Below is a listing. Gather each line of it that contains "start".

*** Source material ***

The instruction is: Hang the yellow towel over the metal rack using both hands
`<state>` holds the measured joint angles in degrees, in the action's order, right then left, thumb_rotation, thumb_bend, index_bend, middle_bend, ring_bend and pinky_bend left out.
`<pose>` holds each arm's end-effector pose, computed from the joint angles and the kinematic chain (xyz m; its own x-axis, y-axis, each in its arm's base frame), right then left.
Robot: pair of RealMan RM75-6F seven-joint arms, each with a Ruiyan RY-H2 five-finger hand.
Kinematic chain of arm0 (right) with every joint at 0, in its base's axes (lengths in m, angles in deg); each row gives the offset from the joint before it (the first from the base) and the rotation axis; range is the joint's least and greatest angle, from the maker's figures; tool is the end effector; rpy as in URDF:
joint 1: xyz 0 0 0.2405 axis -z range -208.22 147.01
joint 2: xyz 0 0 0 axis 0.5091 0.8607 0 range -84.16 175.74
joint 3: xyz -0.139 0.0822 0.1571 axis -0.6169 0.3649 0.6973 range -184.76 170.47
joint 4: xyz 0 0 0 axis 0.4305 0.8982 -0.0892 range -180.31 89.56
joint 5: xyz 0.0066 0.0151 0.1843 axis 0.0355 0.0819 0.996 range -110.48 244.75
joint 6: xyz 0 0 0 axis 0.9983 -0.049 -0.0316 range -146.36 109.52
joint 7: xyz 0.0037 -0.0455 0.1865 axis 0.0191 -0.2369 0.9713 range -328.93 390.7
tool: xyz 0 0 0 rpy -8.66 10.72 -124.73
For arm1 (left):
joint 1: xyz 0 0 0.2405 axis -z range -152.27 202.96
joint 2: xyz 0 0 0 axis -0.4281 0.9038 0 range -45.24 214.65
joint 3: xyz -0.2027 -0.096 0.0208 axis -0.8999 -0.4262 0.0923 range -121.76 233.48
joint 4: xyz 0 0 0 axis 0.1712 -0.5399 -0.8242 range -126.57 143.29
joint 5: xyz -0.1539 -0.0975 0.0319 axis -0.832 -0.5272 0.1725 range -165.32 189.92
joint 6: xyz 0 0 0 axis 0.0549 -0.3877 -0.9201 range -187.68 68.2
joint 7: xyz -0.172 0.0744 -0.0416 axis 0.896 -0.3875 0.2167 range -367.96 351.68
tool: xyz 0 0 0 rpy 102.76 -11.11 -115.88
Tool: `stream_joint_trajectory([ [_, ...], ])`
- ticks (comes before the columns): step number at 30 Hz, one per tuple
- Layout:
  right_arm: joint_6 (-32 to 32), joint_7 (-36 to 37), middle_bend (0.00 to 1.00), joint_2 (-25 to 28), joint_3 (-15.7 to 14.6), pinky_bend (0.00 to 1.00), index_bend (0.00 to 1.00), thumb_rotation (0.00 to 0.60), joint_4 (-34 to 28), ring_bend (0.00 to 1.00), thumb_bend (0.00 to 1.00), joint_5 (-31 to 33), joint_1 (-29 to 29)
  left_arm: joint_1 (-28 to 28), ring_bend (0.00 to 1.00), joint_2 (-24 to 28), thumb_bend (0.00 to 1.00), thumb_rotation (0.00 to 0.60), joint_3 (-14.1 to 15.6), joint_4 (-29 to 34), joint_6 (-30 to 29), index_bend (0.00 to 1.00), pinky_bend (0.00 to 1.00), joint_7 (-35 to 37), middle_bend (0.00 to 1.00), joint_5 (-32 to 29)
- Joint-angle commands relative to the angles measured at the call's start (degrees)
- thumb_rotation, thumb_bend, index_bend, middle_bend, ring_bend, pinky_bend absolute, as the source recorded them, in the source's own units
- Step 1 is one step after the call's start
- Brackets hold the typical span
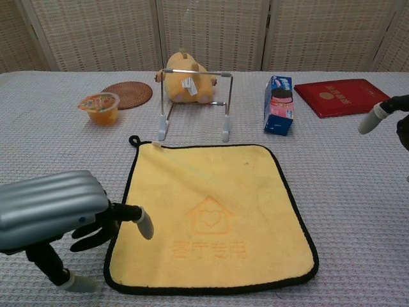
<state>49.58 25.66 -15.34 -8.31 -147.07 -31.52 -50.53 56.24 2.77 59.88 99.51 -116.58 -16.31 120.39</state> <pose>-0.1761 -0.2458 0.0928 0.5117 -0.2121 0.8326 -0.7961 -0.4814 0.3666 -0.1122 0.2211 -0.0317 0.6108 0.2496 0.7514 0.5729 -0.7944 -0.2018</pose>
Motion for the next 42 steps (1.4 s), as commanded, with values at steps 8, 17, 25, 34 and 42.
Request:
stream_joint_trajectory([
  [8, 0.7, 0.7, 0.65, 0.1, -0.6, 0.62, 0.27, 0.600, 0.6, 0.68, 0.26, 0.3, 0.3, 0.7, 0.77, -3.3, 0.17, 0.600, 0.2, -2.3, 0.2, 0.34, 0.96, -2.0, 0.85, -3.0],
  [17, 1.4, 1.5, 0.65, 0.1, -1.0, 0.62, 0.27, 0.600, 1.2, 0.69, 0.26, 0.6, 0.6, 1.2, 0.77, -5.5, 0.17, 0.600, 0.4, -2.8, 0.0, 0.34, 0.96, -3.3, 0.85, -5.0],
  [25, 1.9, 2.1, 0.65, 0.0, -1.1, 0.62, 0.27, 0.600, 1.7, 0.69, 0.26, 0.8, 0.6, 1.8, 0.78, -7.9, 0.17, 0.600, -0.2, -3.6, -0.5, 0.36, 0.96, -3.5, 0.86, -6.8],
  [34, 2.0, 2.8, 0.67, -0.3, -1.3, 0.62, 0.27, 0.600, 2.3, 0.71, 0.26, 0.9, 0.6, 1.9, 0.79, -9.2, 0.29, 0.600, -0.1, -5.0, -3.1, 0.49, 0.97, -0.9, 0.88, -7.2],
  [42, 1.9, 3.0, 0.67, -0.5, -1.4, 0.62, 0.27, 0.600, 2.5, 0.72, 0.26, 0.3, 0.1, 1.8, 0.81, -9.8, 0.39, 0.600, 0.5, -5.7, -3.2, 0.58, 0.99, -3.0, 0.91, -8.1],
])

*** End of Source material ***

▸ Solution to this problem
- Joint-angle commands relative to the angles measured at the call's start (degrees)
- Step 1 is one step after the call's start

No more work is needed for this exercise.